The expected output is the first line of the data below and every line after it, up to and including the line containing "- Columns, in", each reproduced exactly.

.....

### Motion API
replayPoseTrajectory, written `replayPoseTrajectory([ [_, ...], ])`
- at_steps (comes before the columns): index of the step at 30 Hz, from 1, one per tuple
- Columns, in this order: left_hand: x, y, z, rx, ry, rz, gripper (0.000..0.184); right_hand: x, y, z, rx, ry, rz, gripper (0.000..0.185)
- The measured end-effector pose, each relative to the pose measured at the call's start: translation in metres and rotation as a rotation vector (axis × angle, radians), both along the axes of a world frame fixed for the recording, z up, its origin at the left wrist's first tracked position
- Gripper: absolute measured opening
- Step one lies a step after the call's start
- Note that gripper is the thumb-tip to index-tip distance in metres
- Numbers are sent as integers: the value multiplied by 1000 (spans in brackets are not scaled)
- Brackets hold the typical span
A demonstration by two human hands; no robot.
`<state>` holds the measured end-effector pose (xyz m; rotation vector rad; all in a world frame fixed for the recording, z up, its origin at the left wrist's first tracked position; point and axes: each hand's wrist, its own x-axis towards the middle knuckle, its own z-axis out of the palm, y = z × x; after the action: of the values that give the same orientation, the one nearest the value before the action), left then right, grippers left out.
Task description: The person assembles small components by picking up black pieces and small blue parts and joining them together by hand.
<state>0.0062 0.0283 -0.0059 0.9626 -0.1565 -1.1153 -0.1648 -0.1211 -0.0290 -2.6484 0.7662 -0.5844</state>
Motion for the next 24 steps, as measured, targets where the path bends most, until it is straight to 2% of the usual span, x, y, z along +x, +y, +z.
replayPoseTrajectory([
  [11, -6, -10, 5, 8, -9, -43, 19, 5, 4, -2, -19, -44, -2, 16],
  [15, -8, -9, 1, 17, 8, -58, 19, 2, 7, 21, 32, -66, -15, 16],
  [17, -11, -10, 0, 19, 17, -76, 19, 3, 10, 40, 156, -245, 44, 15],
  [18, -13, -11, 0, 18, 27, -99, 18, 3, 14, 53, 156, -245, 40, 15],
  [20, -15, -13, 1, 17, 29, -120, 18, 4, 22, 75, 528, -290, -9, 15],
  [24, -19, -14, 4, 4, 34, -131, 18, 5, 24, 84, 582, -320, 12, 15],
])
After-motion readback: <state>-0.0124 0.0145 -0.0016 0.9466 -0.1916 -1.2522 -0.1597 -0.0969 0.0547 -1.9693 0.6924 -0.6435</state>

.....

▶ _Output of the task_
### Motion API
replayPoseTrajectory, written `replayPoseTrajectory([ [_, ...], ])`
- at_steps (comes before the columns): index of the step at 30 Hz, from 1, one per tuple
- Columns, in this order: left_hand: x, y, z, rx, ry, rz, gripper (0.000..0.184); right_hand: x, y, z, rx, ry, rz, gripper (0.000..0.185)

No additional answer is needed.